Venerdì 10 aprile 2026 alle ore 18.30 presso la Sala Consiliare del Comune di Pasian di Prato la Commissione Pari Opportunità presenta il libro:
Per sempre Inanna
di Floreana Nativo
pubblicato da Panda Edizioni
Dialogheranno con l'Autrice Giuseppe Fiorica e Caterina Gravina.
Questa storia inizia con i primi miti del mondo, “quando la terra era giovane e gli dei camminavano in mezzo agli uomini”.
La storia di Inanna, la più antica tra le dee, e del pantheon di divinità venerate da popolazioni le cui vestigia sono perse nella notte dei tempi: la Mesopotamia, i Sumeri, primo popolo alle soglie della civiltà, e i loro dei: Enki, Enlil, Utu e, appunto, Inanna, la stella Venere. Un percorso che prende avvio dalla creazione dell’Uomo e segue le vicissitudini degli Dei, dai caratteri così simili a quelli degli uomini da poter essere scambiati con essi. I miti, le leggende prendono corpo e vita, sono le storie antiche del mondo, come quella di Sargon raccolto in una cesta nelle acque per poi diventare Re. Storie che gli ebrei hanno sentito negli anni di prigionia in Babilonia e fatte proprie nella Bibbia.

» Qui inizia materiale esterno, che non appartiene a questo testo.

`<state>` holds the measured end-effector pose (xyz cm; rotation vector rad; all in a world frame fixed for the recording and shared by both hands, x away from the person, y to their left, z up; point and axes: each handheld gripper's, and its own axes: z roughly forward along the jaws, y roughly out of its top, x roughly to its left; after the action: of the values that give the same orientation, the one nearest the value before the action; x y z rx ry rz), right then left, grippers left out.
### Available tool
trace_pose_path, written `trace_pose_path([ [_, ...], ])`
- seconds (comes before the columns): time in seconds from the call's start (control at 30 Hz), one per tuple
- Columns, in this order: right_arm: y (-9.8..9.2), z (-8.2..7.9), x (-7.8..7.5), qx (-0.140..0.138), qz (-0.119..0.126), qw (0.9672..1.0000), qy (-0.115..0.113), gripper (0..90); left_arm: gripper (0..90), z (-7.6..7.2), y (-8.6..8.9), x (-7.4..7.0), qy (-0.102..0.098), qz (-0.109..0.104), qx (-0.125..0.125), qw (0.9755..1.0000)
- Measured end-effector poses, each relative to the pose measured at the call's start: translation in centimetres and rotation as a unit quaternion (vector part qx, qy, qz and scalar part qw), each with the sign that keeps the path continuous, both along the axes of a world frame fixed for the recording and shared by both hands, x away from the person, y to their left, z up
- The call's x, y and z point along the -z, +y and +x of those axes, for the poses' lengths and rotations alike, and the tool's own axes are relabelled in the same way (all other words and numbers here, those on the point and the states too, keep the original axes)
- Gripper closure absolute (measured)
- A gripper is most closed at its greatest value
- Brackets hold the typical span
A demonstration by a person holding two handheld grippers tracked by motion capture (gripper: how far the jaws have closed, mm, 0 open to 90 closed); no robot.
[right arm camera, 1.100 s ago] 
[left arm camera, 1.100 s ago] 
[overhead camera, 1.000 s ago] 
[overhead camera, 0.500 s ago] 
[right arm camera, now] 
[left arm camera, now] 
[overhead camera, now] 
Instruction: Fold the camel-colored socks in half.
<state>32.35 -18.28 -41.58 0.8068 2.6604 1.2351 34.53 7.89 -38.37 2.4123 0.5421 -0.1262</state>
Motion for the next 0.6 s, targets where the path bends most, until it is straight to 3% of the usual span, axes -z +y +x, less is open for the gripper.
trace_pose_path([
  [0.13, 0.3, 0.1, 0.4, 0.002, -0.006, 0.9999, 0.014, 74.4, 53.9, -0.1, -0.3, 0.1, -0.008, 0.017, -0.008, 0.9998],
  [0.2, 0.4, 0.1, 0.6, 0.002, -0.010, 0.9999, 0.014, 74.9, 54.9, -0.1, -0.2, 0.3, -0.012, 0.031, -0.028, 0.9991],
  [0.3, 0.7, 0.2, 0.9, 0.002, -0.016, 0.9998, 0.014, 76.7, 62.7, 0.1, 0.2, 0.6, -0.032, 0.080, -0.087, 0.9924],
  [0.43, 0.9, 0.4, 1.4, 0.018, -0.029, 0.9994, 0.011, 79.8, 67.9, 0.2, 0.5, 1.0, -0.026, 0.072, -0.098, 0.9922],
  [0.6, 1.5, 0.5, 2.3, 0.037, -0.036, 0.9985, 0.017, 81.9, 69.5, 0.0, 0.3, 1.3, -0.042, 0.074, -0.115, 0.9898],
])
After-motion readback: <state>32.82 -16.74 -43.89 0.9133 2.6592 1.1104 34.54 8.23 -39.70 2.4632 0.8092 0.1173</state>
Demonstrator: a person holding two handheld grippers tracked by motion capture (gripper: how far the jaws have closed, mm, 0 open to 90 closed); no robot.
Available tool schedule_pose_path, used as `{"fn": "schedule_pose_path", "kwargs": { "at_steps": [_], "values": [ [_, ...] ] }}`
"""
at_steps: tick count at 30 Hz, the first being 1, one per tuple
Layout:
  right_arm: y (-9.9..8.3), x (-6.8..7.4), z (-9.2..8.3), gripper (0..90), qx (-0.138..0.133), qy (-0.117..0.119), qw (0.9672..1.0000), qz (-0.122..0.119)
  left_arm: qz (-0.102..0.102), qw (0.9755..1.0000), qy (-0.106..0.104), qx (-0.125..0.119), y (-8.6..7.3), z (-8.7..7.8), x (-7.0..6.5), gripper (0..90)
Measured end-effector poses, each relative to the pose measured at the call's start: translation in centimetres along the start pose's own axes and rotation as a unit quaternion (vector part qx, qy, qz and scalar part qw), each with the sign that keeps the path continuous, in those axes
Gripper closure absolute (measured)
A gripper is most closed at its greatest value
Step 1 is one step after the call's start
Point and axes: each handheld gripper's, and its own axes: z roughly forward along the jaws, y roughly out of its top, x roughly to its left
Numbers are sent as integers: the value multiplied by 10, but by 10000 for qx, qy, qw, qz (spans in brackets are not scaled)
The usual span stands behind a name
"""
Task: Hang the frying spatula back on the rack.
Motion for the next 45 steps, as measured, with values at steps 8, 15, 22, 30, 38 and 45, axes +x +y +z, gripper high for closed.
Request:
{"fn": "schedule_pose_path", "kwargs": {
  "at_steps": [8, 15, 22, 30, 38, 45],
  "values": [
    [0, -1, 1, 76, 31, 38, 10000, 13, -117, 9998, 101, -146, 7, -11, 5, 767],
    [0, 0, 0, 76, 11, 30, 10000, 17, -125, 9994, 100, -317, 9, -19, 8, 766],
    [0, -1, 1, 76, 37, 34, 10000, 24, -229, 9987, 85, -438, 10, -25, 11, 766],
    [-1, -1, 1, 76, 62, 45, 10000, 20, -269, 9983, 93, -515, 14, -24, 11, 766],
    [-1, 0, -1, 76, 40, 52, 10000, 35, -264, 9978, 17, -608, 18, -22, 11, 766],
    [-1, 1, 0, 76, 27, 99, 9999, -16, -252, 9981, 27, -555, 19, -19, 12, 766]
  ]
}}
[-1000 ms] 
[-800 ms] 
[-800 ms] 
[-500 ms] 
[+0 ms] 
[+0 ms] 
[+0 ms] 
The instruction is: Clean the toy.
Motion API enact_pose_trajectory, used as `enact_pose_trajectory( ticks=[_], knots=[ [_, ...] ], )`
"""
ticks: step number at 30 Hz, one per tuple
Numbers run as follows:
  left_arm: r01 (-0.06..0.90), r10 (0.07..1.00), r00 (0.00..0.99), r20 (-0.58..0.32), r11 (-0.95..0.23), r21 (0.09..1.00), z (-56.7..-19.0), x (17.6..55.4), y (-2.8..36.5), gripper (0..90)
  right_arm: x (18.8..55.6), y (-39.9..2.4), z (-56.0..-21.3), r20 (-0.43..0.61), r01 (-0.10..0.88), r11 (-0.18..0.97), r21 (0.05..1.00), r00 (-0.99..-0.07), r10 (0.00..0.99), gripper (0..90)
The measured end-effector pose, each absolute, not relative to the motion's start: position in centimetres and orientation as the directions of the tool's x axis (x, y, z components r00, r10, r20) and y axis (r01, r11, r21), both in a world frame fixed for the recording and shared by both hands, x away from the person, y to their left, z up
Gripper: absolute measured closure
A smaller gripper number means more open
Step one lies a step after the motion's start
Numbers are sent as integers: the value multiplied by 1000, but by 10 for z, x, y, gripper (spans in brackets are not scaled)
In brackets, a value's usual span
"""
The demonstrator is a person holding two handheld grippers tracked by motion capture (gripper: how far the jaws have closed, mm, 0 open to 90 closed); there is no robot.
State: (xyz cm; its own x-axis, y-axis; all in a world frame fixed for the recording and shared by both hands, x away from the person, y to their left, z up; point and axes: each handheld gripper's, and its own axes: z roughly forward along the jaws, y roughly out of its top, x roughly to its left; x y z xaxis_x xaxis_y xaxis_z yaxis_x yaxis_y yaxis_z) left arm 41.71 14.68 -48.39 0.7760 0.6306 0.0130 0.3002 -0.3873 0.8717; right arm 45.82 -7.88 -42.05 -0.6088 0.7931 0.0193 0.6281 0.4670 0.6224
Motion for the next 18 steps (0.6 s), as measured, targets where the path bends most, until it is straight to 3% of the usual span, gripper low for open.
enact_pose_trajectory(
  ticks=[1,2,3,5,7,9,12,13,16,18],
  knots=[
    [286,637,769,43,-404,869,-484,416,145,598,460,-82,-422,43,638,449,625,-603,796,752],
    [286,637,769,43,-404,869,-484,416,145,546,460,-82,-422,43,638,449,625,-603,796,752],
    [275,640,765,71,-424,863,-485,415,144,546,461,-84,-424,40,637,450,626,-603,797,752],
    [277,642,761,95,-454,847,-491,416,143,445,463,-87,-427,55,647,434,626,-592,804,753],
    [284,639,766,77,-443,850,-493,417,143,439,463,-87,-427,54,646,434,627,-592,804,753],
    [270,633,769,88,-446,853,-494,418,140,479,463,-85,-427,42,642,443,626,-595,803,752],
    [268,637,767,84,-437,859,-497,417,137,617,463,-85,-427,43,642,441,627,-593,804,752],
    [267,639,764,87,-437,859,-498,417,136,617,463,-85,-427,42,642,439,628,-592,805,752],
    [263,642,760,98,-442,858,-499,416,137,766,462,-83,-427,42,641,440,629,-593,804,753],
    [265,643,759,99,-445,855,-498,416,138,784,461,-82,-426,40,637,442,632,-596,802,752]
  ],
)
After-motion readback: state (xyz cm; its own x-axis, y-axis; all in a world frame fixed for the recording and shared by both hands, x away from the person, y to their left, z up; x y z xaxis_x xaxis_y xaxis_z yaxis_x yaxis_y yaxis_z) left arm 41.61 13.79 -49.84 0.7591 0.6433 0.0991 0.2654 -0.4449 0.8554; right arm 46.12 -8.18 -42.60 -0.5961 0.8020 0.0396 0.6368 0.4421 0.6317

Il romanzo si dipana su due piani temporali: da una parte l’evoluzione del mondo antico, avendo come figura centrale Inanna, e dall’altra i rinvenimenti dei siti in Mesopotamia dall’Ottocento fino alla spedizione italiana a Ebla dei giorni nostri, organizzata dall’Università della Sapienza di Roma. Il susseguirsi degli avvenimenti è rivissuto, attraverso i documenti e le visioni, da Gianna, un’epigrafista della spedizione italiana ad Ebla che diventa la protagonista nell’epoca contemporanea, con le sue incertezze e turbamenti e con alcune strane coincidenze che la riguardano, reminiscenze di epoche passate che sembrano affiorare a tratti nella sua memoria e che la lasciano confusa e affascinata al contempo. La determinazione di Gianna nello scoprire il più possibile sulle sorti di Inanna - Ishtar la spinge a compiere delle scelte azzardate, fino a mettere a repentaglio la propria carriera accademica. Il perché di tanto accanimento è da ricercarsi nel nome: Gianna, infatti, è il nome più antico che esista e deriva da Inanna.